Cloud giant Amazon Web Services (AWS) has opened its technology for storing and managing application container images up to public consumption.
The AWC EC2 Container Registry Service (ECR) had been exclusively for industry insiders who attended the launch at the AWS re:Invent conference in Las Vegas in October. However, AWS has now decided to level the playing field, its Senior Product Manager Andrew Thomas revealed, guest writing on the blog of AWS chief technologist Jeff Barr. Thomas invited all interested cloud operators to apply for access.
As containers have become the de facto method for packaging application code all cloud service providers are competing to fine tune the process of running code within these constraints, as an alternative to using virtual machines. But developers have fed back teething problems to AWS, Thomas reports in the blog.

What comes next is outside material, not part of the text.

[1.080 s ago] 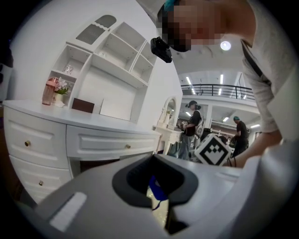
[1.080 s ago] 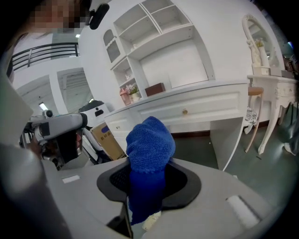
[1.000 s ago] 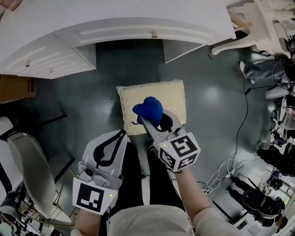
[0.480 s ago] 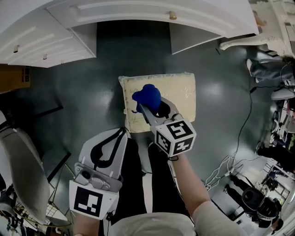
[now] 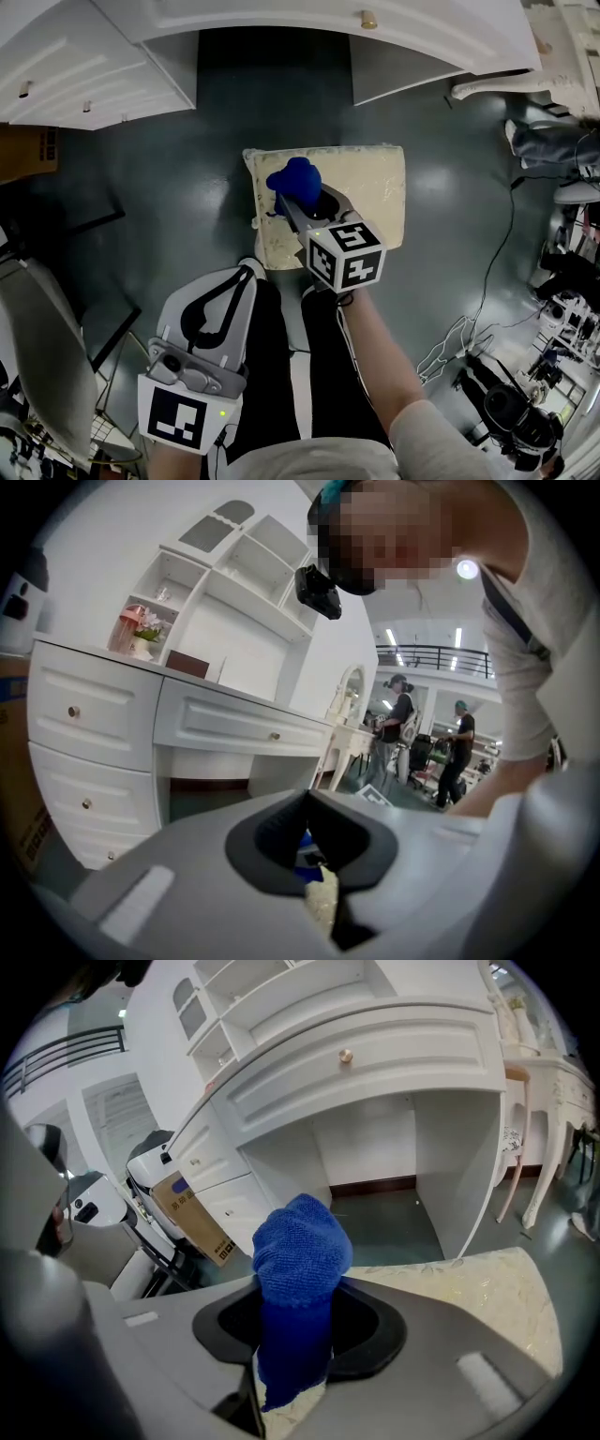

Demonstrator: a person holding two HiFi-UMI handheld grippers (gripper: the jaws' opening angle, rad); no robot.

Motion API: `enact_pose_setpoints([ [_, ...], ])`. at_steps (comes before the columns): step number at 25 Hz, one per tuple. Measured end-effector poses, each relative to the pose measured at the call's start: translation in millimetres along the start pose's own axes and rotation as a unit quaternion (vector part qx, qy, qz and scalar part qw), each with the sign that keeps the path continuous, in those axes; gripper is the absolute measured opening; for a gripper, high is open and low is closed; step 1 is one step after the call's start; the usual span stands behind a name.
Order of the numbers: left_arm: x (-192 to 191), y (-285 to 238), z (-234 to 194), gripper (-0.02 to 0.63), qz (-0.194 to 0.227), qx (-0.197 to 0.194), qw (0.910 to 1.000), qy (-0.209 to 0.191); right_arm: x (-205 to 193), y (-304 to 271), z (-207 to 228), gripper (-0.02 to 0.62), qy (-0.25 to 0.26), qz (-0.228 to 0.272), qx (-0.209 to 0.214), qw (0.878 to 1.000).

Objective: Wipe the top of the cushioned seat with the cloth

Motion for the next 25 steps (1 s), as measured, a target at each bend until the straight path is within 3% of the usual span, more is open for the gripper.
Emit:
enact_pose_setpoints([
  [8, -4, -1, -5, 0.000, 0.007, 0.005, 0.9999, 0.008, -12, -27, 6, 0.188, 0.006, -0.035, -0.009, 0.999],
  [18, -5, -4, -8, 0.000, 0.010, 0.005, 0.9998, 0.016, -7, -29, 6, 0.279, 0.011, -0.033, -0.004, 0.999],
  [21, -5, -4, -8, 0.000, 0.010, 0.006, 0.9998, 0.017, -8, -28, 7, 0.266, 0.015, -0.031, -0.018, 0.999],
  [25, -7, -4, -9, 0.000, 0.009, 0.007, 0.9997, 0.020, -9, -34, 3, 0.173, 0.046, -0.046, -0.041, 0.997],
])
Point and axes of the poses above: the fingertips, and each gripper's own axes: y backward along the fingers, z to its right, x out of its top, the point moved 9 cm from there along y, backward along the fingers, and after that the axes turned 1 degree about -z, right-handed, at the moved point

ECR, explains Thomas, is a managed Docker container registry designed to simplify the management of Docker container images which, developers have told Thomas, has proved difficult. Running a Docker image registry, in a large-scale job like an infrastructure project, involves pulling hundreds of images at once and this makes self-hosting too difficult, especially with the added complexity of spanning two or more AWS regions. AWS clients wanted fine-grained access control to images without having to manage certificates or credentials, Thomas said.
Management aside, there is a security dividend too, according to Thomas. “This makes it easier for developers to evaluate potential security threats before pushing to Amazon ECR,” he said. “It also allows developers to monitor their containers running in production.”
There is no charge for transferring data into the Amazon EC2 Container Registry. While storage costs 10 cents per gigabyte per month all new AWS customers will receive 500MB of storage a month for a year.
The Registry is integrated with Amazon ECS and the Docker CLI (command line interface), in order to simplify development and production workflows. “Users can push container images to Amazon ECR using the Docker CLI from the development machine and Amazon ECS can pull them directly for production,” said Thomas.
The service was effective from December 21st in the US East (Northern Virginia) with more regions on the way soon.